A collection of humorous—albeit pessimistic—essays on humankind's incalculable foibles.

"Positive emotions may, of course, relate to good things," writes This American Life contributor Rakoff (Don't Get Too Comfortable, 2005, etc.), "but there is no necessary relationship." Throughout the book, the author hones in on this disconnect, debunking the myth of the power of positive thinking while arguing that "the bleak" (not the meek) will most likely inherit the earth. Rakoff manages to make pessimism sexy, whittling optimism into little more than an irresponsible fad, a modern opiate of the masses.
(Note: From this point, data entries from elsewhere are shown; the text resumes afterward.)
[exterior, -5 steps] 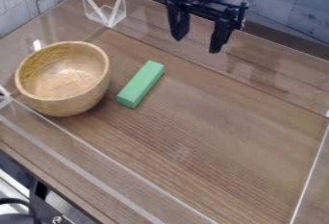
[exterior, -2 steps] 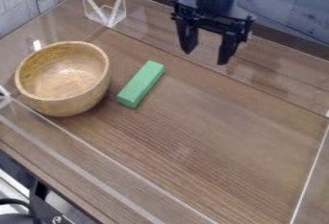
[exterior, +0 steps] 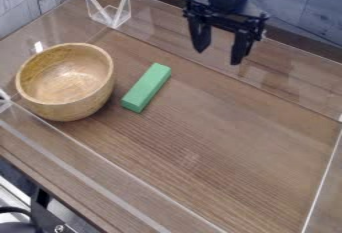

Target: Put green stick into wooden bowl

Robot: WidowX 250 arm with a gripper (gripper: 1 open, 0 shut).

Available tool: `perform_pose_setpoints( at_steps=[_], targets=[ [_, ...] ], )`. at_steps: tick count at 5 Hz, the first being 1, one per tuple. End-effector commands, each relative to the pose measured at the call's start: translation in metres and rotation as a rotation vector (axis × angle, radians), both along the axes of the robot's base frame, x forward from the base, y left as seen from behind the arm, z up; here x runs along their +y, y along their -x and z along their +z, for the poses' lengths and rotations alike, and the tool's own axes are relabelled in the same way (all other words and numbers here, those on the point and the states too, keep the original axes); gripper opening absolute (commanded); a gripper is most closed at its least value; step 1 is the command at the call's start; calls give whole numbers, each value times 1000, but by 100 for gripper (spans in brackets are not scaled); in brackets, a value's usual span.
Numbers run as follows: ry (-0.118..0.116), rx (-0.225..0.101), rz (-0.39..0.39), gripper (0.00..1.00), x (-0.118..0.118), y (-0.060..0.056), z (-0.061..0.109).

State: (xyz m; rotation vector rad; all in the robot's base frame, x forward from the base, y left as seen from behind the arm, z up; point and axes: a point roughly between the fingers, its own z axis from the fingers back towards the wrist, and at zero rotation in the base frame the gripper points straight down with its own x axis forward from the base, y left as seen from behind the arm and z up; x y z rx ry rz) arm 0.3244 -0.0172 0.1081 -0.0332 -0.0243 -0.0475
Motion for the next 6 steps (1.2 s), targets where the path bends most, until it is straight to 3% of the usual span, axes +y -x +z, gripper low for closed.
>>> perform_pose_setpoints(
  at_steps=[1,4,5,6],
  targets=[
    [-3,-104,-30,100,-1,-5,27],
    [-23,-142,-68,100,21,-8,14],
    [-31,-137,-32,100,17,0,12],
    [-35,-151,11,100,13,1,15]
  ],
)
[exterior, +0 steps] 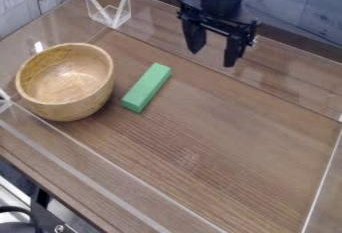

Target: Put green stick into wooden bowl

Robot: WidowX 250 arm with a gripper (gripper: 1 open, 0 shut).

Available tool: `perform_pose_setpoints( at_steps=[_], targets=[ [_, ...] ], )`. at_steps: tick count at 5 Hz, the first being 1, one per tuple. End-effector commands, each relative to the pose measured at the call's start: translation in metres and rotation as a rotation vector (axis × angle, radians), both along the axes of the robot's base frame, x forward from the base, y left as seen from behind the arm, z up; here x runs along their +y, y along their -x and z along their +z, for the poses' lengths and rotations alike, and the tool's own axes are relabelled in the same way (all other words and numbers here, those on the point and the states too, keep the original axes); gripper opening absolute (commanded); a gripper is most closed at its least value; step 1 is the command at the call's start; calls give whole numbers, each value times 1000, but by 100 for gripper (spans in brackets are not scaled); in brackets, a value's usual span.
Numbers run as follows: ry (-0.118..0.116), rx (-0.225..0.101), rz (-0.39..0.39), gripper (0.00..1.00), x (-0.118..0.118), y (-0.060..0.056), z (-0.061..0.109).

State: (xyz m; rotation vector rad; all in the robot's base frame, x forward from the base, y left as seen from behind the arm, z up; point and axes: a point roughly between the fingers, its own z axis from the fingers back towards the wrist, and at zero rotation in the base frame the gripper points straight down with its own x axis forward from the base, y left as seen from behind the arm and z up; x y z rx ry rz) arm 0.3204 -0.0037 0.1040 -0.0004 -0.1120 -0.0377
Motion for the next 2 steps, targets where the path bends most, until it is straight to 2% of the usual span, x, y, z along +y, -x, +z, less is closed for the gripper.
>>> perform_pose_setpoints(
  at_steps=[1,2],
  targets=[
    [4,-68,7,100,-2,-1,21],
    [4,-73,91,100,-4,0,26]
  ],
)
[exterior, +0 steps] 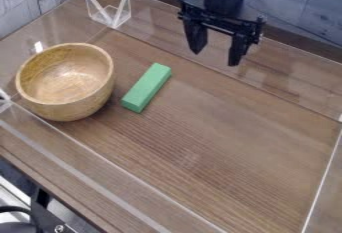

While his first essay confronts this issue directly, the remaining pieces explore similar terrain. His subjects range from kosher diets and dying therapists to the author's own struggles with cancer. On occasion, Rakoff's work reads like off-the-cuff freestyle riffs, though most readers will trust him to return to his work's primary cause, even if he does so by the most circuitous route. The author regularly employs non-sequiturs as a literary technique, casting his arguments to the fringes of possibility before reeling them back in. His droll humor proves an asset when describing humankind's failures, allowing readers to roll their eyes while empathizing with the argument. After being ordered to read 2,000 manuscripts as part of his duties as the low man on the totem pole at a publishing house, he wearily admits, "They asked me to eat shit, and all I did was request a bigger spoon." While Rakoff seems to revel in his role as a modern-day Thomas Hobbes, it's evident that he remains responsible in his critique, never trouncing a subject without provocation while simultaneously opening the reader's eyes to everyday lunacy.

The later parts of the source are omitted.